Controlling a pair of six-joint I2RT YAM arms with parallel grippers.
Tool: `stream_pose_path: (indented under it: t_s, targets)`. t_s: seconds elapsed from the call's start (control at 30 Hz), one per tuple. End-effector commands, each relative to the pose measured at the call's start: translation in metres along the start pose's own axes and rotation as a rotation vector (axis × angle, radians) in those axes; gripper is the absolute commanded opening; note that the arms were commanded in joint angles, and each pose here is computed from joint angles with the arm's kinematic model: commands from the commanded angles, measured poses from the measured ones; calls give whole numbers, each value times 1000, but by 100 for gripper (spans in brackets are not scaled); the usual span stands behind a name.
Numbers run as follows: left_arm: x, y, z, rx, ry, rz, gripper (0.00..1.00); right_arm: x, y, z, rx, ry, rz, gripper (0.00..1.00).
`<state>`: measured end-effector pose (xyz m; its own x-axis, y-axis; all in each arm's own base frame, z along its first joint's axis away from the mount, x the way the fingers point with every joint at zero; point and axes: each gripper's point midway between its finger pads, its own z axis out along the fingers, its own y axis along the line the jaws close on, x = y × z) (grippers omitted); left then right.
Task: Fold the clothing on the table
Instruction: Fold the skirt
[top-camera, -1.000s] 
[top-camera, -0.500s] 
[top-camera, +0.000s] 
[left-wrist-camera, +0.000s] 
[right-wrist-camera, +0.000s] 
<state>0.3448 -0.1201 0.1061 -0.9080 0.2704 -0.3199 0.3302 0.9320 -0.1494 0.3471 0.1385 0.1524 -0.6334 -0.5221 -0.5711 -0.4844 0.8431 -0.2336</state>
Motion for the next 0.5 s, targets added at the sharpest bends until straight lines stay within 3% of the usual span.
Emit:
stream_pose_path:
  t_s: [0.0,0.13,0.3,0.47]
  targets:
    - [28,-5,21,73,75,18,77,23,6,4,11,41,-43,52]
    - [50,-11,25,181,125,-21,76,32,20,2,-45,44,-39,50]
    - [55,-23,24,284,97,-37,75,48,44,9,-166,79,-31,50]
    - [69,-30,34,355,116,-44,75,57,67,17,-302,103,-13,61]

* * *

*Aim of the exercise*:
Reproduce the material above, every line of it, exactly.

*Response box*:
Controlling a pair of six-joint I2RT YAM arms with parallel grippers.
Tool: `stream_pose_path: (indented under it: t_s, targets)`. t_s: seconds elapsed from the call's start (control at 30 Hz), one per tuple. End-effector commands, each relative to the pose measured at the call's start: translation in metres along the start pose's own axes and rotation as a rotation vector (axis × angle, radians) in those axes; gripper is the absolute commanded opening; note that the arms were commanded in joint angles, and each pose here is computed from joint angles with the arm's kinematic model: commands from the commanded angles, measured poses from the measured ones; calls give whole numbers, each value times 1000, but by 100 for gripper (spans in brackets are not scaled); the usual span stands behind a name.
Numbers run as follows: left_arm: x, y, z, rx, ry, rz, gripper (0.00..1.00); right_arm: x, y, z, rx, ry, rz, gripper (0.00..1.00).
`<state>`: measured end-effector pose (xyz m; its own x-axis, y-axis; all in each arm's own base frame, z along its first joint's axis away from the mount, x the way the fingers point with every joint at zero; point and axes: each gripper's point midway between its finger pads, its own z axis out along the fingers, its own y axis along the line the jaws close on, x = y × z) (grippers omitted); left then right.
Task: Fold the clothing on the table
Instruction: Fold the skirt
[top-camera, -1.000s] 
[top-camera, -0.500s] 
[top-camera, +0.000s] 
[left-wrist-camera, +0.000s] 
[right-wrist-camera, +0.000s] 
<state>0.3448 -0.1201 0.1061 -0.9080 0.2704 -0.3199 0.3302 0.9320 -0.1494 0.3471 0.1385 0.1524 -0.6334 -0.5221 -0.5711 -0.4844 0.8431 -0.2336</state>
Motion for the next 0.5 s, targets added at the sharpest bends until straight lines stay within 3% of the usual span.
Emit:
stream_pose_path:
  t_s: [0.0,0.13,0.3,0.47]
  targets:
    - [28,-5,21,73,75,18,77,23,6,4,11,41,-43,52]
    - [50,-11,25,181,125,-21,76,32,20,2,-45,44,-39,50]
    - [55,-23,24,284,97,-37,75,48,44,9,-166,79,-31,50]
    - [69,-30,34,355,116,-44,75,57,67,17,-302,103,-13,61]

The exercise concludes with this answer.